Ничто так не окрыляет человека, как приятное осознание того,
что все твои неприятности вдруг переложили на плечи ближнего. Беклемишевский
кадр расцвел в секунду, обнаглел даже до того, что спросил:
– А вы мне это на официальном бланке не напишете?
– Ваш босс и так со всеми документами должен будет
ознакомиться, – безжалостно отмахнулась Даша.
Отвернувшись, прошла по сырому коридору и без приглашения
вошла в уже знакомый крохотный кабинетик.

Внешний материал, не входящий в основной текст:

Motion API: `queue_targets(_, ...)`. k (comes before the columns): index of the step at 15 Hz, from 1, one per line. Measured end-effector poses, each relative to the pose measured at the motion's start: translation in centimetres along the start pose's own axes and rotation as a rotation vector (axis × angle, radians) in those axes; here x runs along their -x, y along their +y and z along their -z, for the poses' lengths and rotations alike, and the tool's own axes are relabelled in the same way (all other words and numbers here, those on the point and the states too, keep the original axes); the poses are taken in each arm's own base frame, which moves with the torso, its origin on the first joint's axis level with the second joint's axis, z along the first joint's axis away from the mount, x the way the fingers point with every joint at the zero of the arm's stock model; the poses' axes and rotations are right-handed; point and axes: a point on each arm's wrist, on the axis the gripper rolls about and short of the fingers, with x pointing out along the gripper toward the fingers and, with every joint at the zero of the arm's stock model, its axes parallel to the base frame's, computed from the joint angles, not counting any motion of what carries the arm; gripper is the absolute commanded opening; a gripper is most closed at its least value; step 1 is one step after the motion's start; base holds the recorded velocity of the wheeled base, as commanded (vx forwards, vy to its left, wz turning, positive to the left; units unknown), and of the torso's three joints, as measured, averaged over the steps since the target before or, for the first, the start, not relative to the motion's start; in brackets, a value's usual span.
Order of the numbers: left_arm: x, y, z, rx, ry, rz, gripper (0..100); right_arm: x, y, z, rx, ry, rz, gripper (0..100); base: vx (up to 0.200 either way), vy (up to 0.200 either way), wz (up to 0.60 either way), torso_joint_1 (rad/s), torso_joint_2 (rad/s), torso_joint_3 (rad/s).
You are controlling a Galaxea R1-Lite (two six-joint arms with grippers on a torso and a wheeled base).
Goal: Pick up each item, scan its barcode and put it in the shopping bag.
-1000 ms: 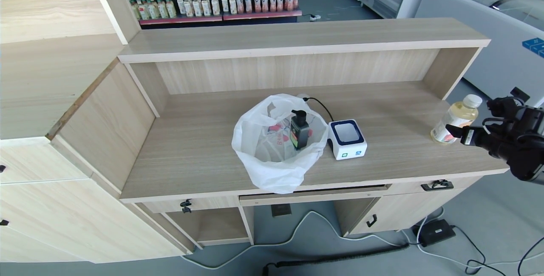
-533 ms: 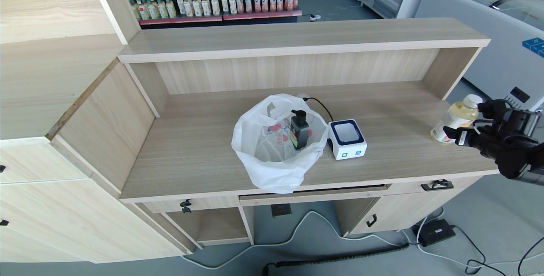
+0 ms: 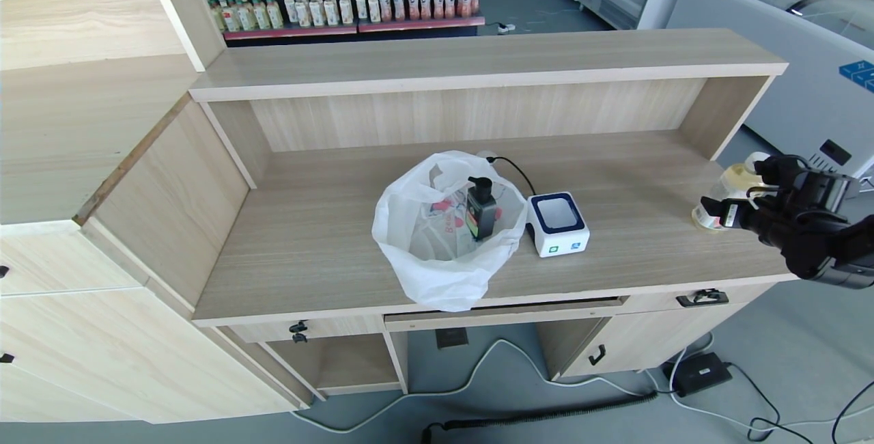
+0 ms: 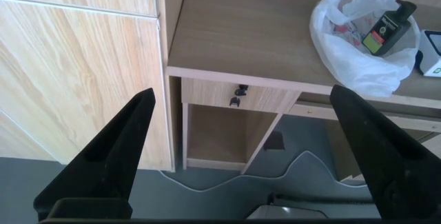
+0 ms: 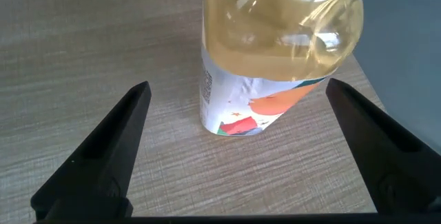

Сергей Степанович, душка-психиатр,
восседал за столом, как и в прошлый ее визит, вот только глаза у него сейчас
были не профессионально отзывчивые, а прямо-таки мутные от ужаса. «Расклеился,
дерьмо», – с легоньким презрением констатировала Даша. Впрочем, ничего
странного – человек с живым воображением без труда представит рассвирепевшего
Беклемишева, в особенности если сталкивался с ним уже и понимает, что против
разъяренного купчины выглядит не более чем пылинкой…
– Хорошенькие дела… – сказала Даша, вытаскивая
сигареты.
– Вы что-то уже знаете?
– Кое-что, – сказала она холодно. –
Беклемишев поднял на ноги всех профессоров, до каких мог дотянуться, вскрытие
провели в таком темпе и с таким тщанием, каких мне в жизни не добиться бы: наша
судмедэкспертиза, признаюсь вам по секрету, являет зрелище унылое, да и бастует
второй день, остервенев без зарплаты… Острая сердечная недостаточность,
представьте себе, – усмехнулась она одними губами. – Сергей
Степанович, я бы на вашем месте не ликовала. Наоборот. Сердце у девчонки было,
как у хорошего скакуна – пламенный мотор… Они там сейчас возятся с
анализами, это затянется, но в любом случае жребий ваш горек.